Data Analysis with Python Projects - Medical Data Visualizer

Tell us what’s happening:

Hi,
I’m trying to create a correlation matrix, but the test fails because it expects negative zeros in some places (-0.0) but I get only zeros (0.0). What’s wrong?
At first, I thought that I needed to transform my matrix with abs() for each zero. But then I realised that the -0.0 are coded in the test module. How can I pass the test? I should not modify the test module, because it is for certification project.
Thanks!

Your code so far

corr = df_heat.corr().round(
decimals=1) # this is what I tried: .transform(lambda x: [0.0 if i == 0.0 else i for i in x])

Your browser information:

User Agent is: Mozilla/5.0 (X11; Linux x86_64; rv:129.0) Gecko/20100101 Firefox/129.0

Challenge Information:

Data Analysis with Python Projects - Medical Data Visualizer

Here is the output og the test:

AssertionError: Lists differ: ['0.0', '0.0', '0.0', '0.0', '-0.1', '0.5', '0.0', '0.1',[579 chars]0.1'] != ['0.0', '0.0', '-0.0', '0.0', '-0.1', '0.5', '0.0', '0.1'[601 chars]0.1']

First differing element 2:
'0.0'
'-0.0'

I’m trying to see if this is a problem of library version.
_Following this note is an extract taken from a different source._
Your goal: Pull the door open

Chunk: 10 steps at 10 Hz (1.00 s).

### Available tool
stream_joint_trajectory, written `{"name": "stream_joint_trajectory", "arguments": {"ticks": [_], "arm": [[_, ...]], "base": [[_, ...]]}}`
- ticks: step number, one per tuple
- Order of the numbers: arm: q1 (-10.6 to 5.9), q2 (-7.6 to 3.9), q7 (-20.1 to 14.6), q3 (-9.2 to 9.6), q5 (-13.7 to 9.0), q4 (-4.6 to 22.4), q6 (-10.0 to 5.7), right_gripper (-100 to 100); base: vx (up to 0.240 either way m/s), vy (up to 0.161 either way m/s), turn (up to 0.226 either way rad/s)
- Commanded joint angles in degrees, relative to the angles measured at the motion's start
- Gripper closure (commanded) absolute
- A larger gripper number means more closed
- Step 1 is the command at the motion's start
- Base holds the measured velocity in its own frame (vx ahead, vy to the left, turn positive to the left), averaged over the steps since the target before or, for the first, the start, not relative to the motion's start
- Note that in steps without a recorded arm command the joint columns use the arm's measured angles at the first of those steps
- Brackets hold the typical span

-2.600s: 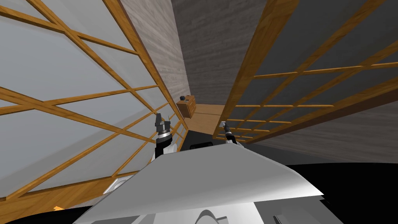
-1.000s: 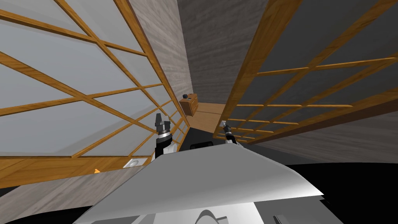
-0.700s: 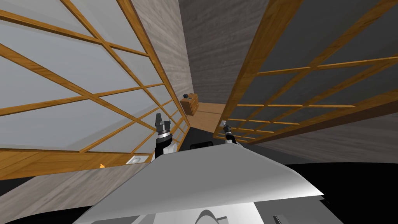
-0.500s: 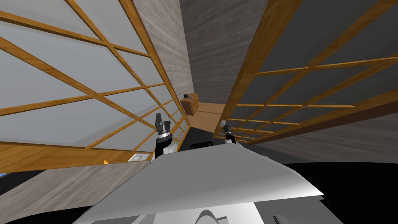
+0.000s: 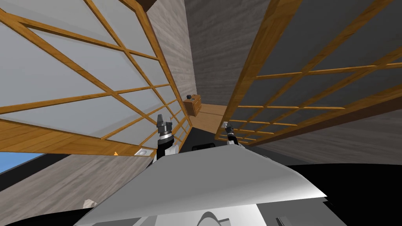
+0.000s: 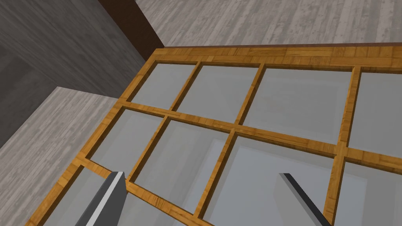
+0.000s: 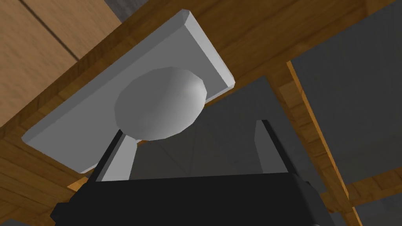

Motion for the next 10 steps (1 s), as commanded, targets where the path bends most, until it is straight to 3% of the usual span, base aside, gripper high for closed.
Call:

I tried to use the version of the libraries in the original GitHub project, but replit.com don’t let me do that. That’s why I had to remove the versions in the requirements.txt file. Here is what I have in this file.

seaborn
pandas
matplotlib
numpy

I couldn’t find a solution to test other versions. I tried to install them manually (with “pip instal …”) but there are always some errors.

pip install should work although there may be a chain of dependencies. What errors do you get?

Please share your full code for testing.

I’m not sure if I can share my code, as this project is part of the certification.
I could install manually Seaborn 0.13.2 and Pandas 1.5.3.
But then, NumPy wasn’t compatible any more. Then, I tried to install manually NumPy 3.1.3 and 3.2.2, but the installation process didn’t succeed (on replit.com).
The only way to run the project without library problems is to remove the versions in the requirements.txt file. But the test module complains that my zeros 0.0 are not negative zeros -0.0.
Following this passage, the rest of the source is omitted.